The emphasis shifted to universal processors, which could solve myriad different tasks. The few attempts to deviate and produce specialized super-computers for research were financially unsustainable and short-lived. A few very narrow tasks, such as mastering chess, were an exception to this rule because the prestige and visibility of beating a human adversary attracted corporate sponsorship.34
Treating the choice of hardware, software, and algorithm as independent has persisted until recently. It is expensive to explore new types of hardware, both in terms of time and capital required. Producing a next-generation chip typically costs $30–$80 million and takes two to three years to develop.14 These formidable barriers to entry have produced a hardware research culture that might feel odd or perhaps even slow to the average machine-learning researcher. While the number of machine-learning publications has grown exponentially in the last 30 years, the number of hardware publications has maintained a fairly even cadence.42 For a hardware company, leakage of intellectual property can make or break the survival of the firm. This has led to a much more closely guarded research culture.
In the absence of any lever with which to influence hardware development, machine-learning researchers rationally began to treat hardware as a sunk cost to work around rather than something fluid that could be shaped. However, just because we have abstracted hardware away does not mean it has ceased to exist. Early computer science history tells us there are many hardware lotteries where the choice of hardware and software has determined which ideas succeed and which fail.
The Hardware Lottery
The first sentence of Tolstoy’s Anna Karenina reads, “All happy families are alike; every unhappy family is unhappy in its own way.”47 Tolstoy is saying that it takes many different things for a marriage to be happy—financial stability, chemistry, shared values, healthy offspring. However, it only takes one of these aspects to not be present for a family to be unhappy. This has been popularized as the Anna Karenina principle, “a deficiency in any one of a number of factors dooms an endeavor to failure.”32
Despite our preference to believe algorithms succeed or fail in isolation, history tells us that most computer science breakthroughs follow the Anna Karenina principle. Successful breakthroughs are often distinguished from failures by benefiting from multiple criteria aligning surreptitiously. For AI research, this often depends upon winning what we have named the hardware lottery—avoiding possible points of failure in downstream hardware and software choices.
An early example of a hardware lottery is the analytical machine (1837). Charles Babbage was a computer pioneer who designed a machine that could be programmed, at least in theory, to solve any type of computation. His analytical engine was never built, in part because he had difficulty fabricating parts with the correct precision.25 The electromagnetic technology required to actually build the theoretical foundations laid down by Babbage only surfaced during WWII. In the first part of the 20th century, electronic vacuum tubes were heavily used for radio communication and radar. During WWII, these vacuum tubes were repurposed to provide the computing power necessary to break the German enigma code.10
As noted in the TV show Silicon Valley, often “being too early is the same as being wrong.” When Babbage passed away in 1871, there was no continuous path between his ideas and modern computing. The concept of a stored program, modifiable code, memory, and conditional branching were rediscovered a century later because the right tools existed to empirically show that the idea worked.
The Lost Decades
Perhaps the most salient example of the damage caused by not winning the hardware lottery is the delayed recognition of deep neural networks as a promising direction of research.
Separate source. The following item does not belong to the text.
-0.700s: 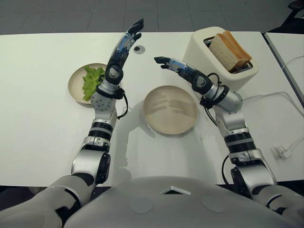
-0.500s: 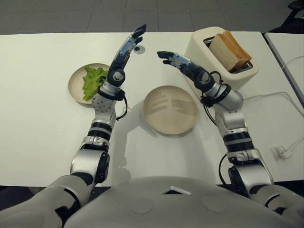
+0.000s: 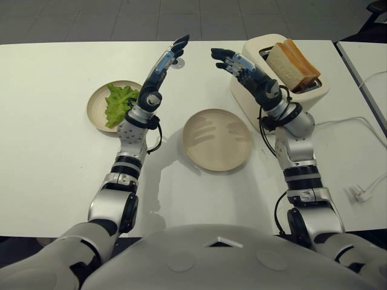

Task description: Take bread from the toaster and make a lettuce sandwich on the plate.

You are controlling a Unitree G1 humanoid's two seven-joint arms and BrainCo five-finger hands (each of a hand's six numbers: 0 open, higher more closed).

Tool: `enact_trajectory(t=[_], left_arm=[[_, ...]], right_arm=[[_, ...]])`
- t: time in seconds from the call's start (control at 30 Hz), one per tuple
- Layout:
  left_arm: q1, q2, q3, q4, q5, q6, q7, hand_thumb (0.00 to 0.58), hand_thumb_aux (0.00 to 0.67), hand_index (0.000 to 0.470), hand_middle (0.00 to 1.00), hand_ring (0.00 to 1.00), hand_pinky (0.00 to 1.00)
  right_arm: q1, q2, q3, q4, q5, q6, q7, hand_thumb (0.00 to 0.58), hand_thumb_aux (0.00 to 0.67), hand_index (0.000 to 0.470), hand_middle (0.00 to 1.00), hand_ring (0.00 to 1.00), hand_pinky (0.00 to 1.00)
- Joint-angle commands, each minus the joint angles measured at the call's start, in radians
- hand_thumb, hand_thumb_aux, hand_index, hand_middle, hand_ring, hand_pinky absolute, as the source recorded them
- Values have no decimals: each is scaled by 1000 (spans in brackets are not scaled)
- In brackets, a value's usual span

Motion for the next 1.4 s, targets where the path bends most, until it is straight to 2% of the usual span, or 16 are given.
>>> enact_trajectory(t=[0.03,0.2,0.37,0.63,0.67,0.73,0.8,0.87,0.93,1.2,1.23,1.27,1.3,1.33,1.37,1.4], left_arm=[[-16,-1,-11,10,1,0,1,0,0,0,0,0,0],[-24,-5,-18,9,4,5,4,0,0,0,0,0,0],[-32,-8,-22,19,7,5,8,0,0,0,0,0,0],[-32,-8,-28,28,6,1,12,0,0,0,0,0,0],[-33,-8,-28,29,6,1,12,0,0,0,0,0,0],[-34,-7,-29,31,6,1,13,0,0,0,0,0,0],[-32,-6,-30,32,5,-1,13,0,0,0,0,0,0],[-29,-3,-30,31,4,-2,14,0,0,0,0,0,0],[-28,-2,-30,29,4,-2,14,0,0,0,0,0,0],[-28,-2,-35,31,3,-3,15,0,0,0,0,0,0],[-28,-1,-35,31,3,-3,16,0,0,0,0,0,0],[-28,-1,-35,31,4,-3,16,0,0,0,0,0,0],[-28,-1,-34,31,5,-3,17,0,0,0,0,0,0],[-28,-1,-34,31,6,-3,18,0,0,0,0,0,0],[-28,0,-35,32,6,-3,18,0,0,0,0,0,0],[-28,-1,-35,32,7,-3,18,0,0,0,0,0,0]], right_arm=[[-50,-131,-132,-60,-67,-34,-57,0,0,0,0,0,0],[-95,-390,-298,43,-452,-36,-303,0,0,0,0,0,0],[-132,-528,-203,298,-753,49,-505,0,0,0,0,0,0],[-188,-569,-54,516,-871,78,-608,5,3,2,0,0,0],[-194,-569,-39,523,-873,74,-614,104,63,44,0,0,0],[-199,-568,-14,529,-868,54,-616,172,108,76,0,0,0],[-191,-576,7,527,-865,38,-614,297,202,142,0,0,0],[-179,-587,25,506,-863,21,-605,190,121,85,0,0,0],[-154,-609,40,456,-869,12,-594,0,0,0,0,0,0],[-89,-651,43,328,-850,36,-539,0,0,0,0,0,0],[-90,-649,46,332,-849,41,-536,18,11,7,0,0,0],[-94,-648,51,340,-852,47,-536,237,155,109,0,0,0],[-100,-646,57,354,-857,51,-540,454,357,251,0,0,0],[-105,-645,62,367,-862,53,-546,493,410,288,0,0,0],[-110,-644,64,375,-865,53,-554,577,620,435,0,0,0],[-115,-642,64,377,-863,48,-562,580,670,470,0,0,0]])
Most of the algorithmic components needed to make deep neural networks work had already been in place for a few decades: backpropagation was invented in 1963,43 reinvented in 1976,29 and then again in 1988,39 and was paired with deep convolutional neural networks15 in 1989.27 However, it was only three decades later that deep neural networks were widely accepted as a promising research direction.
The gap between these algorithmic advances and empirical success is due in large part to incompatible hardware. During the general-purpose computing era, hardware such as central processing units (CPUs) was heavily favored and widely available. CPUs are very good at executing an extremely wide variety of tasks; however, processing so many different tasks can incur inefficiency. CPUs require caching intermediate results and are limited in the concurrency of tasks that can be run, which poses limitations for an operation such as matrix multiplication, a core component of deep neural-network architectures. Matrix multiplies are very expensive to run sequentially but far cheaper to compute when parallelized. The inability to parallelize on CPUs meant matrix multiplies quickly exhausted memory bandwidth, and it simply wasn’t possible to train deep neural networks with multiple layers.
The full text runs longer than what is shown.